Source material Block Start
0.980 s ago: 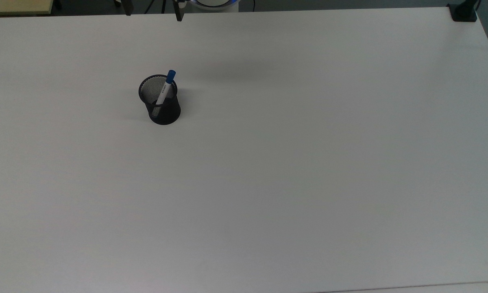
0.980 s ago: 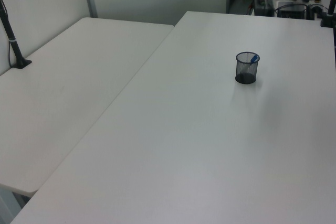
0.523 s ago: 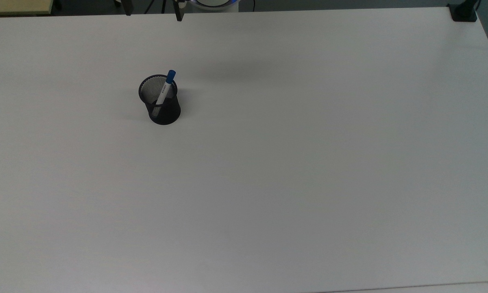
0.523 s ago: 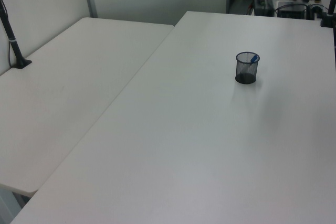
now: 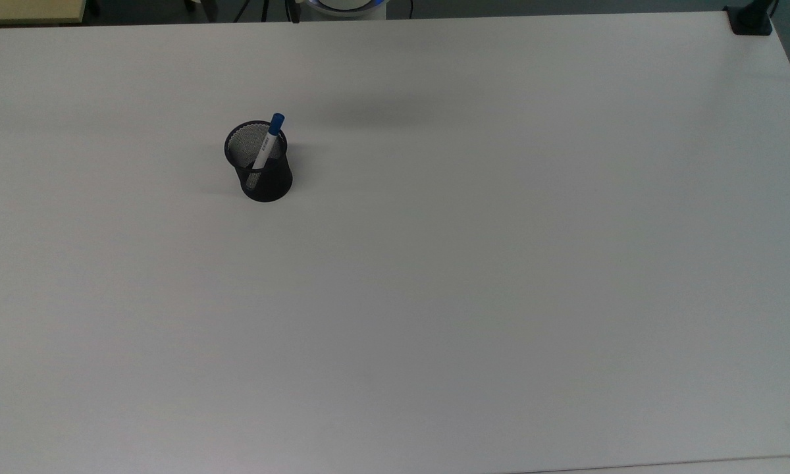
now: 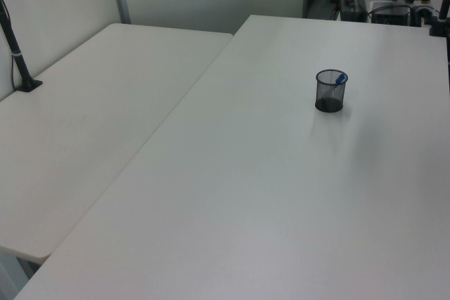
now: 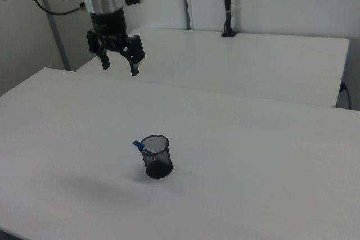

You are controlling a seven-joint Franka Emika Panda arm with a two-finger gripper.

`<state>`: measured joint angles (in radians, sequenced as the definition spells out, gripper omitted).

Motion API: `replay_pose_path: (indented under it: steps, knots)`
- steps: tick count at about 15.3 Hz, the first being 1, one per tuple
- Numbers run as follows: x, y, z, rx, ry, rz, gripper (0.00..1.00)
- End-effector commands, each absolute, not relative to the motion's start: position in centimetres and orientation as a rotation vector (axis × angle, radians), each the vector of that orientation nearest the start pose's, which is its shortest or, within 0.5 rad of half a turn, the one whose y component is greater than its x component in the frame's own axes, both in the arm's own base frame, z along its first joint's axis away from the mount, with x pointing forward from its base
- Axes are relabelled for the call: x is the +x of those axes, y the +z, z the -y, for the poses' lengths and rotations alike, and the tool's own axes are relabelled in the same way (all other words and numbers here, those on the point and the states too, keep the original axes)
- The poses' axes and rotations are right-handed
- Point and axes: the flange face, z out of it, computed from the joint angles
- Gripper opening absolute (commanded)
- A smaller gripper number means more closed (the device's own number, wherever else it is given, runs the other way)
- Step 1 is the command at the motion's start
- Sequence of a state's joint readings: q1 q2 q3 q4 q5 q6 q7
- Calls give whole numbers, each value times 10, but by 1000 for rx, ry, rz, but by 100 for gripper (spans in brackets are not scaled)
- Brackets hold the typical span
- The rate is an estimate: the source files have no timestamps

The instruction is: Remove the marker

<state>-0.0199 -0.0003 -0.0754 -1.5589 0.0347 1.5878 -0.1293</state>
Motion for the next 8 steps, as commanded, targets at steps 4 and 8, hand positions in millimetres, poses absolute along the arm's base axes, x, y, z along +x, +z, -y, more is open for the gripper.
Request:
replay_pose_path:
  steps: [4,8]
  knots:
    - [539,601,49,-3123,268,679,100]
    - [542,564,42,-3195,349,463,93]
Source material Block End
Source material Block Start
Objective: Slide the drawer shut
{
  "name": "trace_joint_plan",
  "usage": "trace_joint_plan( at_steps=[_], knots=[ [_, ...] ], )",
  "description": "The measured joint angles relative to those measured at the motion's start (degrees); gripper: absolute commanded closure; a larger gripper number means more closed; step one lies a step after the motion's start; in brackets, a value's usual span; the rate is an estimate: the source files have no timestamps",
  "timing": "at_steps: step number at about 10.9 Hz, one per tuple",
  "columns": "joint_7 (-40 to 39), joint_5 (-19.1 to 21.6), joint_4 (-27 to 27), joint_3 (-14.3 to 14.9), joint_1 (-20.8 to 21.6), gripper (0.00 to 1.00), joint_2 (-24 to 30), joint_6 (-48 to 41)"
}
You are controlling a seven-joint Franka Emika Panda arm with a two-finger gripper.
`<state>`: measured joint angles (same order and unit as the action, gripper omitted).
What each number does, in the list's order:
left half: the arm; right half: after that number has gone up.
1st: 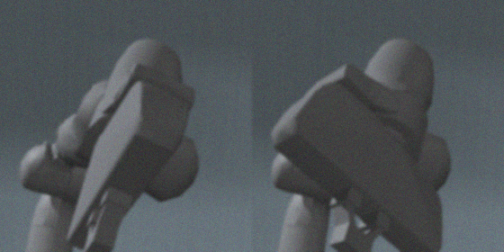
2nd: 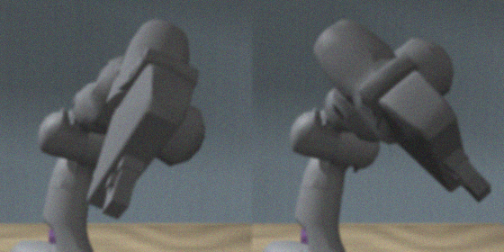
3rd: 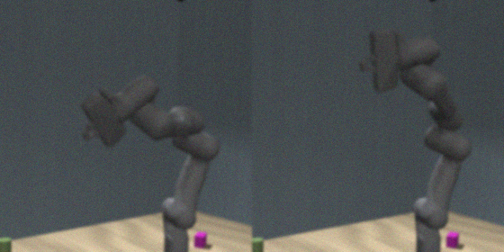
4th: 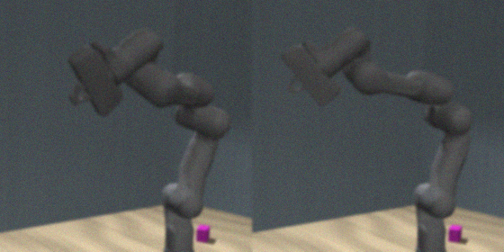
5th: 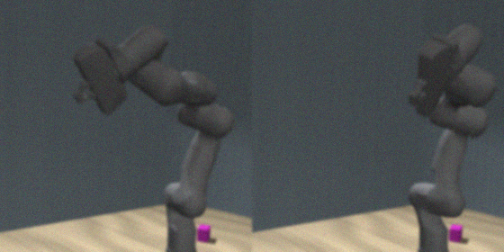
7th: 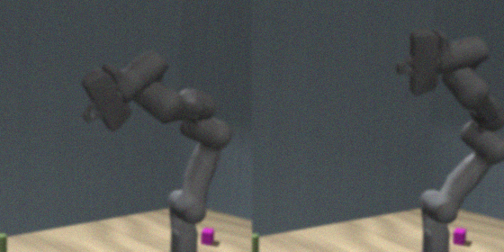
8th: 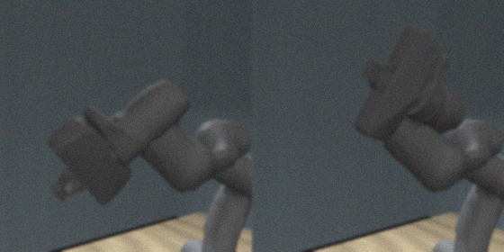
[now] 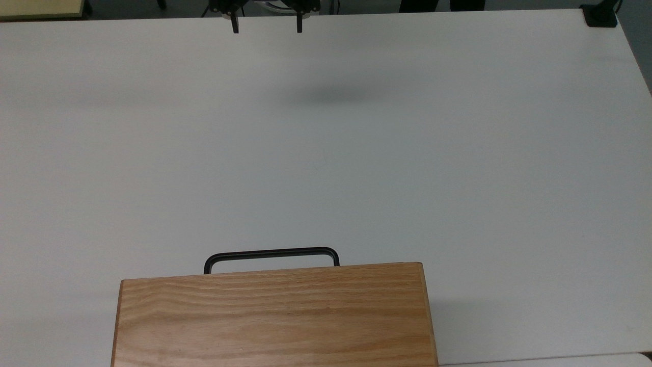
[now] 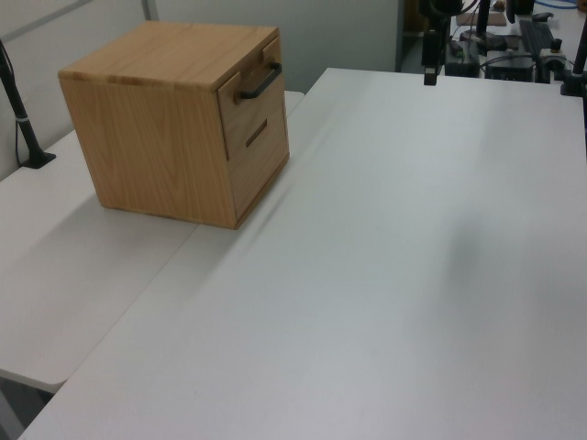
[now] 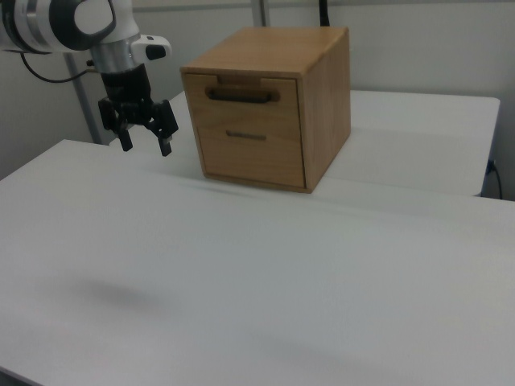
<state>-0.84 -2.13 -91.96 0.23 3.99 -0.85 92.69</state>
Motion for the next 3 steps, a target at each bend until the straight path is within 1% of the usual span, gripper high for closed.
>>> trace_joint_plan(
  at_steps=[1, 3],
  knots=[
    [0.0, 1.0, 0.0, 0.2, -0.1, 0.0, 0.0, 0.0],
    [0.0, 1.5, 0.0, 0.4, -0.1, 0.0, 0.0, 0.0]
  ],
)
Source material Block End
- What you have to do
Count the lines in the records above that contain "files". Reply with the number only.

- Answer to the exercise
2